TASK STATEMENT » Every line with the word "then" in it should be extracted from the data that follows.

*** DATASET RECORDS ***

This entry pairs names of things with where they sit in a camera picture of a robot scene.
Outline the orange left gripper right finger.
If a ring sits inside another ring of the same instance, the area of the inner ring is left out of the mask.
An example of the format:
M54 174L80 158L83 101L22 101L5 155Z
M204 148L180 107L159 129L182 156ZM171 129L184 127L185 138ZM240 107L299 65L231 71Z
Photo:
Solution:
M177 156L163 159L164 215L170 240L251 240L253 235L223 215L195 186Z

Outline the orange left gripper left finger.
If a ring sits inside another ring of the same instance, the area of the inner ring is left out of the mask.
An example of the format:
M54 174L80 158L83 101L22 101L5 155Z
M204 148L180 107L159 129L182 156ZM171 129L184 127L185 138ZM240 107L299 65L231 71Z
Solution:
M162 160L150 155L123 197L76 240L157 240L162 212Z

*** End of DATASET RECORDS ***
*** DATASET RECORDS ***

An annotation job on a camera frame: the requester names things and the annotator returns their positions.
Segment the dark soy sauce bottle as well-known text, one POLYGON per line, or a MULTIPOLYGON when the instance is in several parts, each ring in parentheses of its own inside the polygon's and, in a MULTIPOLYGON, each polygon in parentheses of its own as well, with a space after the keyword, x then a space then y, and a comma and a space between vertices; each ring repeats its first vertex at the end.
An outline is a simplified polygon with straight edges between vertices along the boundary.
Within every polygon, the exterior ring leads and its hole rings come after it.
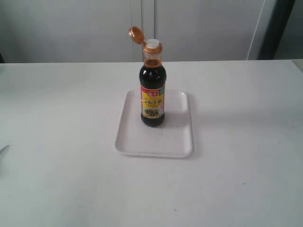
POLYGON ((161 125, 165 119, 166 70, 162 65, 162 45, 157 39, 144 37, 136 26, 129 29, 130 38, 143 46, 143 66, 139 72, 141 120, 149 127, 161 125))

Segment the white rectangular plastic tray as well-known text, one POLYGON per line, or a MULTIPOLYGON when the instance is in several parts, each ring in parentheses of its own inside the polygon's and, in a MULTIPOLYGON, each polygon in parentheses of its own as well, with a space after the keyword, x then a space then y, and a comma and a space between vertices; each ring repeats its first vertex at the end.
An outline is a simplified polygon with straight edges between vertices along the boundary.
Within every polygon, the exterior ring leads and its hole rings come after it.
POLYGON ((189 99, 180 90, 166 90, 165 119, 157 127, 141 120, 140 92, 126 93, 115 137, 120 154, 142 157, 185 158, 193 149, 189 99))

*** End of DATASET RECORDS ***

ANSWER TO THIS TASK »
Segment the dark soy sauce bottle as well-known text, one POLYGON per line, or a MULTIPOLYGON when the instance is in several parts, each ring in parentheses of its own inside the polygon's and, in a MULTIPOLYGON, each polygon in parentheses of its own as well, with a space after the keyword, x then a space then y, and a comma and a space between vertices; each ring repeats its first vertex at the end.
Segment the white rectangular plastic tray as well-known text, one POLYGON per line, or a MULTIPOLYGON when the instance is in several parts, each ring in parentheses of its own inside the polygon's and, in a MULTIPOLYGON, each polygon in parentheses of its own as well, with a space after the keyword, x then a space then y, and a comma and a space between vertices; each ring repeats its first vertex at the end.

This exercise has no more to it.